Abstract

A desalination plant – considered in two configurations (once-through and brine recirculation) – is modelled and controlled using a system of coupled PDEs that describe the desalination processes. The analysis is conducted in two separate parts. First, the operating point of the plant is obtained based on the deterministic process models of the plant. The steady-state distillate production is optimized with respect to a reference pressure head (operating point) that is achieved by applying relatively simple boundary controls. Both deterministic plant configurations are compared in term of characteristic numbers that evaluates the energy-efficient operation of the plant. In particular, those are the thermal ratio and the specific flow rate, where gains of roughly 5.5% and 21.5% are obtained in favour of the brine recirculation plant.
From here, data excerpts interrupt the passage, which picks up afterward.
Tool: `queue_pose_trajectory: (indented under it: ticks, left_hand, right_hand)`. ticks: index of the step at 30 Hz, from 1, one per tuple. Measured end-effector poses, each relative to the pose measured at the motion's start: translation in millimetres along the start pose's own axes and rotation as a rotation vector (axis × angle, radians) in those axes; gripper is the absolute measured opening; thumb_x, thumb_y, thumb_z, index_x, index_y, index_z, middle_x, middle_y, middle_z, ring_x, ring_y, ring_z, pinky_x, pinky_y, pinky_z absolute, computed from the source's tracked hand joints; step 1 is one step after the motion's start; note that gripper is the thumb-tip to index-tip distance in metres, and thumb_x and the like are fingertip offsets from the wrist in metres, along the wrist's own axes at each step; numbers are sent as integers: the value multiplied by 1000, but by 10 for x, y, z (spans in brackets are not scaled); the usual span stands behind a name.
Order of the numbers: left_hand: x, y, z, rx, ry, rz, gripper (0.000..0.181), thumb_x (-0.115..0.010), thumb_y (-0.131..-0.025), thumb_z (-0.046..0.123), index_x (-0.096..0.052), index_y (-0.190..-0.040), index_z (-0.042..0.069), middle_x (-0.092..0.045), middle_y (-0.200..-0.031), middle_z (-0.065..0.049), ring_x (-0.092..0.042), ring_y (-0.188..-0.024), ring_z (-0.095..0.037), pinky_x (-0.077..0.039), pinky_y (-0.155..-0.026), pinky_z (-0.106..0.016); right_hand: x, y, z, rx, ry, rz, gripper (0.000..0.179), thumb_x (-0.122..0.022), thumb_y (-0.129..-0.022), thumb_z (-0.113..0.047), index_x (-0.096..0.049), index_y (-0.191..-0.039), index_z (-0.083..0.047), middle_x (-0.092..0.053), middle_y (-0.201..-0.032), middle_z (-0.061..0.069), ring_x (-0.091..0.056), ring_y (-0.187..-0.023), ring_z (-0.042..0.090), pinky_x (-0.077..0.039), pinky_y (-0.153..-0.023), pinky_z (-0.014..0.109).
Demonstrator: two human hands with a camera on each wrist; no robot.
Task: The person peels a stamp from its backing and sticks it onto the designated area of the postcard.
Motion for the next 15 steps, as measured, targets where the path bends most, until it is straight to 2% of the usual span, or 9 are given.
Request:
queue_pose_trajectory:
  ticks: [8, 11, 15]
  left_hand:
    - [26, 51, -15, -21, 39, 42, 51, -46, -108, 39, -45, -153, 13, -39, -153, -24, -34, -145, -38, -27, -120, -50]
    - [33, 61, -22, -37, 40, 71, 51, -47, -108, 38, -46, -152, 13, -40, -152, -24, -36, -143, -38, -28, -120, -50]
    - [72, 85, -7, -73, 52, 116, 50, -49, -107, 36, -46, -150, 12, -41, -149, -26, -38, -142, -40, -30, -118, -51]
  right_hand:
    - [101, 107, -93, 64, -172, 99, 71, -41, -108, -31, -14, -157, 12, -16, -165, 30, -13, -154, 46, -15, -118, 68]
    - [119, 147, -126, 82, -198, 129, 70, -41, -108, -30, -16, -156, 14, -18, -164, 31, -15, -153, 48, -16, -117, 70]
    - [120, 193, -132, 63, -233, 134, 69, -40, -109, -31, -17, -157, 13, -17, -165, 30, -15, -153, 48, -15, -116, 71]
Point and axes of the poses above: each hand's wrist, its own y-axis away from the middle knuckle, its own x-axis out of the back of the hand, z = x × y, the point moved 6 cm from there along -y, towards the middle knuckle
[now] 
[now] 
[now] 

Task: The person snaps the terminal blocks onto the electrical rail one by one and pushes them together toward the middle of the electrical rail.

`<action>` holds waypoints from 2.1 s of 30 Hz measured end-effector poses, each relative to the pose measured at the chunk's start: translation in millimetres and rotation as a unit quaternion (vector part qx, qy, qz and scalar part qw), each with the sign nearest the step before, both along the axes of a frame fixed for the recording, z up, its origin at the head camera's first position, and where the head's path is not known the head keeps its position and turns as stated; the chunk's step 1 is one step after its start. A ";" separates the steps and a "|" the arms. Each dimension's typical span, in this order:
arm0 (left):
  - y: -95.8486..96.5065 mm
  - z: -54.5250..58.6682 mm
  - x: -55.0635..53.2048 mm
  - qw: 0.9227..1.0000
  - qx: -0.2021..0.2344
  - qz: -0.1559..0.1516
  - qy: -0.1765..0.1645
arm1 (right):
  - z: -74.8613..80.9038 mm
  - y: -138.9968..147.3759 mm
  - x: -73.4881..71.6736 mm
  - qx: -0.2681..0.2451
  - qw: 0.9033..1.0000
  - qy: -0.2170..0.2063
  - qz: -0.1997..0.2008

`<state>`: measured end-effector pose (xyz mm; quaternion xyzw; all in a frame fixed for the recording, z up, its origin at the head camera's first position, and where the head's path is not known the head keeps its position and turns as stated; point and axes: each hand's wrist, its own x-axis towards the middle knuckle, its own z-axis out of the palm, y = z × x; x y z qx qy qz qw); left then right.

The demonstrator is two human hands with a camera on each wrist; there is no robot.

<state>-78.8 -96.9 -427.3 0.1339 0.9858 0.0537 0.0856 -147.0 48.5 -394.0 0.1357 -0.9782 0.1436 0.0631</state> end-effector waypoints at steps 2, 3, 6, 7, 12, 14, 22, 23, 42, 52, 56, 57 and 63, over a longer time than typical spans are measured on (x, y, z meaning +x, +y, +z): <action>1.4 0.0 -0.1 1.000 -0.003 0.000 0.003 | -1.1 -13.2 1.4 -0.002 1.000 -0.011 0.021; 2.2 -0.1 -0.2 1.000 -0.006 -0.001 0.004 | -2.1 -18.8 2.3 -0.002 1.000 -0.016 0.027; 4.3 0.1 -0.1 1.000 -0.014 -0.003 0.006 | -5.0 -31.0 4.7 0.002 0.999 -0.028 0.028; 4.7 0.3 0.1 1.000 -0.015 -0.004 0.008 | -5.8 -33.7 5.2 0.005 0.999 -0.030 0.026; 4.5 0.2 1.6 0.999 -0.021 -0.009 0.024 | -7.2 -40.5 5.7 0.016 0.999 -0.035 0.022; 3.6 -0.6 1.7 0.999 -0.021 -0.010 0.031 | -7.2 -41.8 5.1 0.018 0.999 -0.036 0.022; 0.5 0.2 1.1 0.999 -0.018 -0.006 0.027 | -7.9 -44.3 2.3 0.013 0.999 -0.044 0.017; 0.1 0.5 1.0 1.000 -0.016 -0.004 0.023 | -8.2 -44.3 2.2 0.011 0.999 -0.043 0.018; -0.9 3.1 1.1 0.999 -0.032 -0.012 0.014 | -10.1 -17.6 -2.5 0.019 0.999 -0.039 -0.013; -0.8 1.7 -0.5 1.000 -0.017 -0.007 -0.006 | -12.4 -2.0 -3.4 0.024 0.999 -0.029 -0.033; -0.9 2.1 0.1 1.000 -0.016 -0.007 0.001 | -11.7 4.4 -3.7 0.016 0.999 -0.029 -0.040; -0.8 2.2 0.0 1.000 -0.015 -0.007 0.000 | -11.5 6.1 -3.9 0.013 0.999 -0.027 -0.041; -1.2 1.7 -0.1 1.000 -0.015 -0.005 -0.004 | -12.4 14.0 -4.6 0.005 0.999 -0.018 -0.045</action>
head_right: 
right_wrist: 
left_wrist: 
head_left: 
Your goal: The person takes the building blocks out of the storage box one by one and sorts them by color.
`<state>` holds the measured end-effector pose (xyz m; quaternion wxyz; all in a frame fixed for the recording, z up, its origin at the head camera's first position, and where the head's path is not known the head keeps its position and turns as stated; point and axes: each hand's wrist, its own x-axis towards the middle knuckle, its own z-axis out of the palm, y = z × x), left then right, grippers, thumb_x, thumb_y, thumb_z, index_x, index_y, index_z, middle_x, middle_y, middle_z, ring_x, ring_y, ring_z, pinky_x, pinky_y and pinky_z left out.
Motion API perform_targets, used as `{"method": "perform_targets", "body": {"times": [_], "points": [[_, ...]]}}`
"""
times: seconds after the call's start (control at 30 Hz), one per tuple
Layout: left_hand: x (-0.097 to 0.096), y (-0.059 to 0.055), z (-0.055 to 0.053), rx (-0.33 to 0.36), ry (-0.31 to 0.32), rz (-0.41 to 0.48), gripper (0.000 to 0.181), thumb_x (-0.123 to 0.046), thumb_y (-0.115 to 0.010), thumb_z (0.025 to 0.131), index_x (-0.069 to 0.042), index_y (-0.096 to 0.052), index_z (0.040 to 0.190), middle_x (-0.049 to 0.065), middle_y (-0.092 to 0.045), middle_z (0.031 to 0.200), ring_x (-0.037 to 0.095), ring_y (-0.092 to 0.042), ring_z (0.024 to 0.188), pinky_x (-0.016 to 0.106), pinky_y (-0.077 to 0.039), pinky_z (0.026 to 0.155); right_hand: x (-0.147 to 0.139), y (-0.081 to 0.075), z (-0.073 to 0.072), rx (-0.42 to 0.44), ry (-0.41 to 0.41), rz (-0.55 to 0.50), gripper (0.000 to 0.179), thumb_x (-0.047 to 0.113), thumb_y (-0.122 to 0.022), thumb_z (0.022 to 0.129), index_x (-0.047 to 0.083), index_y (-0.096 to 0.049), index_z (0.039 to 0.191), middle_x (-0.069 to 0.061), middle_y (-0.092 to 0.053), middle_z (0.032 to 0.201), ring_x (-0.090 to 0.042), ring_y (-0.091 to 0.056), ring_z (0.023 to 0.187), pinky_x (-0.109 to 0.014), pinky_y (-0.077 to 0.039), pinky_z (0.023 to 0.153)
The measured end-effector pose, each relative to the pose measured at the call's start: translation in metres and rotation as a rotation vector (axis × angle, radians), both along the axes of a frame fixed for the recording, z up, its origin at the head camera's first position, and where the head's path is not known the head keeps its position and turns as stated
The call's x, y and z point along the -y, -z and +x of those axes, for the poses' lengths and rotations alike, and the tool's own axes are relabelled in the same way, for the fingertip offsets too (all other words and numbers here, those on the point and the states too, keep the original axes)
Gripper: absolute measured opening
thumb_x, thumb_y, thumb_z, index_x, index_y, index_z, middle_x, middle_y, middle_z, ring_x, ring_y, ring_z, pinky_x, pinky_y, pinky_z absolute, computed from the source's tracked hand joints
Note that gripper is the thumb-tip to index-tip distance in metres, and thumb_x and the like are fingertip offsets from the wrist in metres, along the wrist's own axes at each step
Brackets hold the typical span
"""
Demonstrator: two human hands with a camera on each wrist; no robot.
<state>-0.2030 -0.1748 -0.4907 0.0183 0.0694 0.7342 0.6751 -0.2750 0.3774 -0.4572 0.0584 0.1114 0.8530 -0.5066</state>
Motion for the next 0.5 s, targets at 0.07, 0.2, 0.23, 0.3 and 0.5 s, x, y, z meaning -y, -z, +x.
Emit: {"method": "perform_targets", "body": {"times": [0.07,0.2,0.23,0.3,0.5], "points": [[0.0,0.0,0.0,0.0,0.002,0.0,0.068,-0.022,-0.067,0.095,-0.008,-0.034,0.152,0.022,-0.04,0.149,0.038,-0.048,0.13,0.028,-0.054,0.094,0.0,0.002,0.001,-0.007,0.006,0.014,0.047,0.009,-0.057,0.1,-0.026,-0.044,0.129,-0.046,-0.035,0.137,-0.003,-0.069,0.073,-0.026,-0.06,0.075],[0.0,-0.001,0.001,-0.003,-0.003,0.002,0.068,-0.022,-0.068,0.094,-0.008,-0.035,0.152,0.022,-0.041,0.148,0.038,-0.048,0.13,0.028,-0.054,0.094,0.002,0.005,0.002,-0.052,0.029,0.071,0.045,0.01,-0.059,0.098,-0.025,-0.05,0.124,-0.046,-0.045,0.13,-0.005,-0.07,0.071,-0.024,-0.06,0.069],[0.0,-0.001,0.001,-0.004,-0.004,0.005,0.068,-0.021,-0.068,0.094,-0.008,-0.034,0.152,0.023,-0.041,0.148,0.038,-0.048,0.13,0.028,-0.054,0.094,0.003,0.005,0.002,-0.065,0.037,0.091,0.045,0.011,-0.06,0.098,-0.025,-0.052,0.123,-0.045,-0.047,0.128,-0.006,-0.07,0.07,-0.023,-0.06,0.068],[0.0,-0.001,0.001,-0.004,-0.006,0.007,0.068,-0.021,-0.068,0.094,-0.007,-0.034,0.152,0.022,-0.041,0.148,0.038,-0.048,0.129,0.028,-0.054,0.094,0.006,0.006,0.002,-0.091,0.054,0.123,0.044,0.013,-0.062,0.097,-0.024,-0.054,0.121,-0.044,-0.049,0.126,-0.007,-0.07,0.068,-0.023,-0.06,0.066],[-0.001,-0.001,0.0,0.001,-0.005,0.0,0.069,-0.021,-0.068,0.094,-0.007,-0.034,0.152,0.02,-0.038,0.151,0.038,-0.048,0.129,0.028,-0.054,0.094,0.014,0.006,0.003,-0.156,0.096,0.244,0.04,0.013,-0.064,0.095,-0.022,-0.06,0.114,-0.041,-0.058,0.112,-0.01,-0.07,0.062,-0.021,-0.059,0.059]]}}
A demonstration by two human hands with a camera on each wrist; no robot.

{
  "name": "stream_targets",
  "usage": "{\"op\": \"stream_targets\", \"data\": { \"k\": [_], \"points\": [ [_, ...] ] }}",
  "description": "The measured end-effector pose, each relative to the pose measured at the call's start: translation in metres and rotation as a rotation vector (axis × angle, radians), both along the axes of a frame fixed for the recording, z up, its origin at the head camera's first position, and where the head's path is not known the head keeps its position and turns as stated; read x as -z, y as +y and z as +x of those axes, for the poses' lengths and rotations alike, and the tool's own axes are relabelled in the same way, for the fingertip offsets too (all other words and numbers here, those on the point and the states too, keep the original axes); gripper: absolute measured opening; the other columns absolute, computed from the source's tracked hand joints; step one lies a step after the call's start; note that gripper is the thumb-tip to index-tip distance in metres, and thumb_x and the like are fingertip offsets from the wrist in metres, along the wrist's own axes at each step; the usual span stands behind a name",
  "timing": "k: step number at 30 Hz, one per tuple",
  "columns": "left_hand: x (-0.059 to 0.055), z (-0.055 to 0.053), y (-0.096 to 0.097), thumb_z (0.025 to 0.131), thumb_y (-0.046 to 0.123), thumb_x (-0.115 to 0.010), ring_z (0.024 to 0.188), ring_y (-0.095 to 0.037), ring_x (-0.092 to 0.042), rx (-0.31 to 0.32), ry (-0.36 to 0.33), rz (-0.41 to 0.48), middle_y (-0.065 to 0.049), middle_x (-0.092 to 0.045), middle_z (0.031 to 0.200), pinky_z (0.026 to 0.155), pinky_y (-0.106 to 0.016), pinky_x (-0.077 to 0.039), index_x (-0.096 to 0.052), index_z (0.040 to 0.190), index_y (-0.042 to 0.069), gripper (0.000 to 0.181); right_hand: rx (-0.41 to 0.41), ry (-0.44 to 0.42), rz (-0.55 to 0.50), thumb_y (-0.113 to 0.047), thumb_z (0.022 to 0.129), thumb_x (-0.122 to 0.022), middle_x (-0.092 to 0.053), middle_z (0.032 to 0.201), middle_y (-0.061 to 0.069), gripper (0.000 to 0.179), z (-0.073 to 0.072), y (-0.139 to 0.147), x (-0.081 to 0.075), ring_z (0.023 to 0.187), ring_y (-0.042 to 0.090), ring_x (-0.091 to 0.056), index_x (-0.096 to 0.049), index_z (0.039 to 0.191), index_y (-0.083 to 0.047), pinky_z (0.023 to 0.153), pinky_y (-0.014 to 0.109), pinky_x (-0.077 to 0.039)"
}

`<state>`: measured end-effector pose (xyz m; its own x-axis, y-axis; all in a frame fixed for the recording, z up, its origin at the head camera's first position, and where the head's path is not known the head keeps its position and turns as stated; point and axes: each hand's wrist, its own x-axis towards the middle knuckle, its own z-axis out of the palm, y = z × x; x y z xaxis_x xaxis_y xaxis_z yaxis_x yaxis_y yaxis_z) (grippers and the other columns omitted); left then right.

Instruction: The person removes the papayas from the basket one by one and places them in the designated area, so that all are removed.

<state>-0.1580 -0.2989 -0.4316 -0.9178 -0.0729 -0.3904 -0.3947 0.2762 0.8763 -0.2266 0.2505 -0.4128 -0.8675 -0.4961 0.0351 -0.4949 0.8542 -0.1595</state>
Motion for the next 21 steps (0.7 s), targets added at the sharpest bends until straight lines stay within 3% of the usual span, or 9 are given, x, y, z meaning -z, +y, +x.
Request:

The pressure head is subject to turbulence phenomena that disturb its surface so that a deterministic model is an insufficient representation of the real-case scenario. Concerning the second part of the paper, the effects of turbulence are incorporated through stochastic elements given as generalized and cylindrical Wiener processes located on the boundaries and throughout the plant (subdomain), respectively. The pressure head residual is defined as the difference between the deterministic and stochastic system. As both systems are actuated by the same type of boundary controls, the residual field is interpreted as a measure of a regulation error. It is statistical characterization is done spatially by means of the first four statistical moments (sampled) and temporarily with the autocorrelation function. It is found that the applied boundary controls are robust enough to keep the regulation error within tight bounds throughout the whole subdomain of the plant. Throughout the plant, the spatial standard deviation (std) is less than 0.3.